3.1 Solution based on physical contradiction
According to G. S. Altshuller's definition of physical contradictions, when the engineering parameters of a technical system have opposite requirements, a physical contradiction occurs.
Describe the key issues that conform to physical contradictions in accordance with the norms, separate the two sides of the contradiction based on the core idea of resolving the contradiction, and formulate specific solutions referring to the corresponding innovative principles [21]. The separation idea of physical contradictions is shown in Figure 3.
To achieve the goal of reducing the energy consumption of the compressor unit, the opening degree of the anti-surge valve is defined as a physical contradiction. To ensure that the compressor does not experience surge, the anti-surge valve needs to be opened wider. However, to reduce the energy consumption of the compressor, the anti-surge valve needs to be closed narrower. According to the standard expression of physical contradiction, it can be described as: The compressor system needs to open the anti-surge valve wider in order to prevent the occurrence of surge.

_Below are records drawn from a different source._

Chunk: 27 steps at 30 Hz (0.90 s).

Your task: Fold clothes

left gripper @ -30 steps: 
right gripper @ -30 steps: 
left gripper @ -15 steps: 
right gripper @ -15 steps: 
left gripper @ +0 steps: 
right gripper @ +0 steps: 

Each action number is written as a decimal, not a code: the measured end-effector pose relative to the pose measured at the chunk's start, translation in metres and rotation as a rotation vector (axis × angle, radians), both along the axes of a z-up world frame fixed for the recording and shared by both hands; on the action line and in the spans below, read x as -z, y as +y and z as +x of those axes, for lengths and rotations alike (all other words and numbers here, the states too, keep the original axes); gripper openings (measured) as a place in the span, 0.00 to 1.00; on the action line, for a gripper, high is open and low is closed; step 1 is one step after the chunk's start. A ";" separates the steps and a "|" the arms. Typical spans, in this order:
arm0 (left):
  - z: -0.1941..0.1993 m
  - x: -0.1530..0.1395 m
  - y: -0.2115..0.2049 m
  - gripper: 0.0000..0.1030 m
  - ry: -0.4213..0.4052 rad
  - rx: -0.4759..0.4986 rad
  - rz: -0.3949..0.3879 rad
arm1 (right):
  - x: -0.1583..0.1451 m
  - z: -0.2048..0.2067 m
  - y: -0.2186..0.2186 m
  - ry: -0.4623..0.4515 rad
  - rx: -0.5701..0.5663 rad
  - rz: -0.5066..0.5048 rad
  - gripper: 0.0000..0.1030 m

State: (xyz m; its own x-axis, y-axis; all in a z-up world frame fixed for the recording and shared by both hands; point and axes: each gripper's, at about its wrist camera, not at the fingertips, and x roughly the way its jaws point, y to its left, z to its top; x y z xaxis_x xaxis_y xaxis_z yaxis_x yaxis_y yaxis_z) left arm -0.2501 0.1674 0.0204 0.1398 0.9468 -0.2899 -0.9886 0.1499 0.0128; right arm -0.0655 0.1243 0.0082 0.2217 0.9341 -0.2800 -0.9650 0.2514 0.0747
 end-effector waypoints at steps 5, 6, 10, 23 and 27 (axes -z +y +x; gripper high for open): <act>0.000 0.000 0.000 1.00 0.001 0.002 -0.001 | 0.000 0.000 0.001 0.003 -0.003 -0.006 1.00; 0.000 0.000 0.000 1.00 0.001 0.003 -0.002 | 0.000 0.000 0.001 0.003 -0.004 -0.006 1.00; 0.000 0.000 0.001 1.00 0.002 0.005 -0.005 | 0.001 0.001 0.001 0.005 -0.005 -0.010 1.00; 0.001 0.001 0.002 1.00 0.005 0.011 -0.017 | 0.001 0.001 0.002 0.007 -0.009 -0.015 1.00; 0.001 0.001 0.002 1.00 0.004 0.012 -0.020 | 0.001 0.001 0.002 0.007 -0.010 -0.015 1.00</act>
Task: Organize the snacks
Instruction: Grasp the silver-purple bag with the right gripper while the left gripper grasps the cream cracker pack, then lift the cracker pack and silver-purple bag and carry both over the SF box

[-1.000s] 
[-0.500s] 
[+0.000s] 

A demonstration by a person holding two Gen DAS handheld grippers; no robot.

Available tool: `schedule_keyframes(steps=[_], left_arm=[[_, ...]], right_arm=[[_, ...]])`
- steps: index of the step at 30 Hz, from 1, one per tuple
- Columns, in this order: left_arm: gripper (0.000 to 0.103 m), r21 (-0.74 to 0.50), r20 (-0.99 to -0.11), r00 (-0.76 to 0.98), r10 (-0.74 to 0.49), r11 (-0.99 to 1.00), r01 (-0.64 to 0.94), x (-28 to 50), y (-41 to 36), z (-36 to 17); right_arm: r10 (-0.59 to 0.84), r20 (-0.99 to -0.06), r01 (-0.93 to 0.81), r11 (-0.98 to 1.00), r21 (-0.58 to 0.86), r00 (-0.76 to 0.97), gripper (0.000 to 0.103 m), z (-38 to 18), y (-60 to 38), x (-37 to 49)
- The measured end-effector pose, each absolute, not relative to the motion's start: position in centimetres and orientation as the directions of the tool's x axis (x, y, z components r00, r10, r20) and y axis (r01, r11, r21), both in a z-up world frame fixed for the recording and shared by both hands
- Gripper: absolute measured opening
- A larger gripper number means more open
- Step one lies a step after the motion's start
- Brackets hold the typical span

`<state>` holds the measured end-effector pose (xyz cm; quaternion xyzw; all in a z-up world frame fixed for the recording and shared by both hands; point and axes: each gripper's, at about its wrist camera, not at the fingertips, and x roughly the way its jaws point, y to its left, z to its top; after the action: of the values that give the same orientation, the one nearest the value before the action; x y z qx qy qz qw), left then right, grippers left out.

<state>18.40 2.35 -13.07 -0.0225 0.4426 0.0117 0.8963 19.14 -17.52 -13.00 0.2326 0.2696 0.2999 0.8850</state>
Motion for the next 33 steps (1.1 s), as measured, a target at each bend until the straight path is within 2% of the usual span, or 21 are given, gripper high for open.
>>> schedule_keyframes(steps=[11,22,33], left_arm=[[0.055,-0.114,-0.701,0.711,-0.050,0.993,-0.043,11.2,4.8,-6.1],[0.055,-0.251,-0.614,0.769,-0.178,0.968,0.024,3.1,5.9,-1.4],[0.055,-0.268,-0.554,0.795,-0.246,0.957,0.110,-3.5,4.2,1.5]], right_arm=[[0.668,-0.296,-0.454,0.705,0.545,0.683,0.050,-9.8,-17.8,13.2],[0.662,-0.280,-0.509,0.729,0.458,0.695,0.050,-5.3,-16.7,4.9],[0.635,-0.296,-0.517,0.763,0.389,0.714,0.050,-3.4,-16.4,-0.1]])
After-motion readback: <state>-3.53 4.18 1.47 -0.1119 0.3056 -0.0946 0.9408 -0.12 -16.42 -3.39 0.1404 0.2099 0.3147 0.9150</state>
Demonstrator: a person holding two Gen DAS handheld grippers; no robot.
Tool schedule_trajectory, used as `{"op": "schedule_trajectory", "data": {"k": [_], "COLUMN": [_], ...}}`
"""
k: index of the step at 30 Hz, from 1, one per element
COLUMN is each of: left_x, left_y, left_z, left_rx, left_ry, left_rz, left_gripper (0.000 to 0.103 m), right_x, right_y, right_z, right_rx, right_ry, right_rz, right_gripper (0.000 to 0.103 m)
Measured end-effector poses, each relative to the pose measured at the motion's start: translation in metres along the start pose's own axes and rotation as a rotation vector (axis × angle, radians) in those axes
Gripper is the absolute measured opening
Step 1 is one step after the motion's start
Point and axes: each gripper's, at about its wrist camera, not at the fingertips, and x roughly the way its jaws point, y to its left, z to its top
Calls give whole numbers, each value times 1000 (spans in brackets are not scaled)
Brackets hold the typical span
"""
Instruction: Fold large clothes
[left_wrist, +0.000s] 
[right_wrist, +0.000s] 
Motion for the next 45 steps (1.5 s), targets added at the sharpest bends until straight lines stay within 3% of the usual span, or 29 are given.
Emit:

To reduce energy waste, the anti-surge valve in the compressor system needs to be closed to a smaller degree. To achieve the ideal state of the technical system, the contradictory requirements of this parameter can be met under different conditions of the anti-surge valve. By adding guiding keywords that describe the condition state, the physical contradiction is further described as follows: When the operating state of the compressor approaches the surge line, in order to prevent the occurrence of surge, the anti-surge valve needs to be opened wider.
When the operating state of the compressor deviates from the surge line, in order to reduce energy waste, the anti-surge valve needs to be closed slightly.
At this point, the contradictions are separated based on the conditions. The innovative principles involved in the condition separation method include the division method, the combination method, the nesting method, the reverse method, the curve method, the feedback method, the substitution method, and the performance transformation method, etc.
Regarding the issue of reducing the energy consumption of the compression unit, the innovative principle "division method" was selected to formulate the solution. The specific plan is as follows:
On the right side of the surge line, draw a line as a buffer. When the operating state of the compressor approaches this line, open the anti-surge valve wider to ensure that the compressor does not experience surge; when the operating state of the compressor is far from this line, close the anti-surge valve to reduce energy waste. This method resolves the physical contradiction where the anti-surge valve needs to be opened wider and also needs to be closed narrower.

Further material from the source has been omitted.